この祭壇画は20世紀中頃の修復の際に用いたニスが変色していることなどの理由で、2012年から5年間の予定で修復作業が行われていますが、修復中のパネルを除いて聖バーフ大聖堂で見学できるとのことです。

ピーテル・ブリューゲル

『イカロスの墜落』 作者不詳(ピーテル・ブリューゲルの原作に基づく) ベルギー王立美術館

16世紀になるとイタリアからの影響がフランドルにも入ってくるようになります。フランドルを代表する画家の一人ブリューゲルや北方マニエリスムが登場してきますが、それは同時に初期フランドル派の終わりを告げるものでもありました。
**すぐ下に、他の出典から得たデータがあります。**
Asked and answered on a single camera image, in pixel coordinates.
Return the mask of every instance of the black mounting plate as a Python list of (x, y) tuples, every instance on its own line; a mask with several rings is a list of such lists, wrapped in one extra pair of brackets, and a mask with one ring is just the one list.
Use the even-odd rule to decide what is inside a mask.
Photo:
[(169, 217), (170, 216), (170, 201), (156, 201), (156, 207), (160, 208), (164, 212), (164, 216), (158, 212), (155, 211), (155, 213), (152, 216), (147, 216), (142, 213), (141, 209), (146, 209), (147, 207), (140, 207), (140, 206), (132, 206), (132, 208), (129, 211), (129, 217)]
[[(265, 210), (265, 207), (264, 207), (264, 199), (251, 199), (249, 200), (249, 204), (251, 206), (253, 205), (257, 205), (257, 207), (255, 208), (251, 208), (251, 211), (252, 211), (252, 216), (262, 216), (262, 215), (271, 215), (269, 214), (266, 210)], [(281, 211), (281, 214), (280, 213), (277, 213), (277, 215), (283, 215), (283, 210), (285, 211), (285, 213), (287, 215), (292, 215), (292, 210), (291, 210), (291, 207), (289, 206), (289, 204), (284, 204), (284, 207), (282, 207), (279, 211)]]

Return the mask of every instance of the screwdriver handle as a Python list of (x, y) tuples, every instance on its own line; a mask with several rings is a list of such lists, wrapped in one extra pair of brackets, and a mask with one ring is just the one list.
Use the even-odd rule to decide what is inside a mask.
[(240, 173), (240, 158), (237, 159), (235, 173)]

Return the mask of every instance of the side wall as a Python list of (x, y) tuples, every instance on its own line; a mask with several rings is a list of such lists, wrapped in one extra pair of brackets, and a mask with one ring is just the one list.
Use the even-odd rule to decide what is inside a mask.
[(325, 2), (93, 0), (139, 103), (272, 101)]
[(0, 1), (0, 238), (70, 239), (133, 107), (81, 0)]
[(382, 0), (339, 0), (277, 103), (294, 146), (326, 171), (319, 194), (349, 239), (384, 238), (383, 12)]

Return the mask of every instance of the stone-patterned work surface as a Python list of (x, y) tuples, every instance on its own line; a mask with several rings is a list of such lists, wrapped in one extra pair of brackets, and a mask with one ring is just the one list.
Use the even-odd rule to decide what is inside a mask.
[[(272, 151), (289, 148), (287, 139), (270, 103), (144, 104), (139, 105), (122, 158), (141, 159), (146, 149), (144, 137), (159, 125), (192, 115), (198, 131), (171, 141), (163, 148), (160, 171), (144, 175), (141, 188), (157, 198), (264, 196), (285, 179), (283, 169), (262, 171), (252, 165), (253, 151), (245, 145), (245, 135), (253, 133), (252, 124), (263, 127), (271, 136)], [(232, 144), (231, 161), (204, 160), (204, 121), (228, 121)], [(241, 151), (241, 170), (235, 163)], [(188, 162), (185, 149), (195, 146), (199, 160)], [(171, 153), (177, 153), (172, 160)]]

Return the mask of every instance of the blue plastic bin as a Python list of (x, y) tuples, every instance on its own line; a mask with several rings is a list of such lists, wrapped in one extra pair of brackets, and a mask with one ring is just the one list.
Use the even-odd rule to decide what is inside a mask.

ブリューゲルは一般的には北方ルネサンスの画家とされていますが、その寓意画へのこだわりや反古典的な手法などを見れば、むしろマニエリスムの画家であったと言えるかもしれません。

ブリュッセルの王立美術館にある『イカロスの墜落』は長らくブリューゲルに帰属させられていましたが、最近の研究でブリューゲルの原案に基づく同時代の画家の作品であるとされています。決して多くはないブリューゲルの真作はウィーン美術史美術館に10点以上が所蔵されています。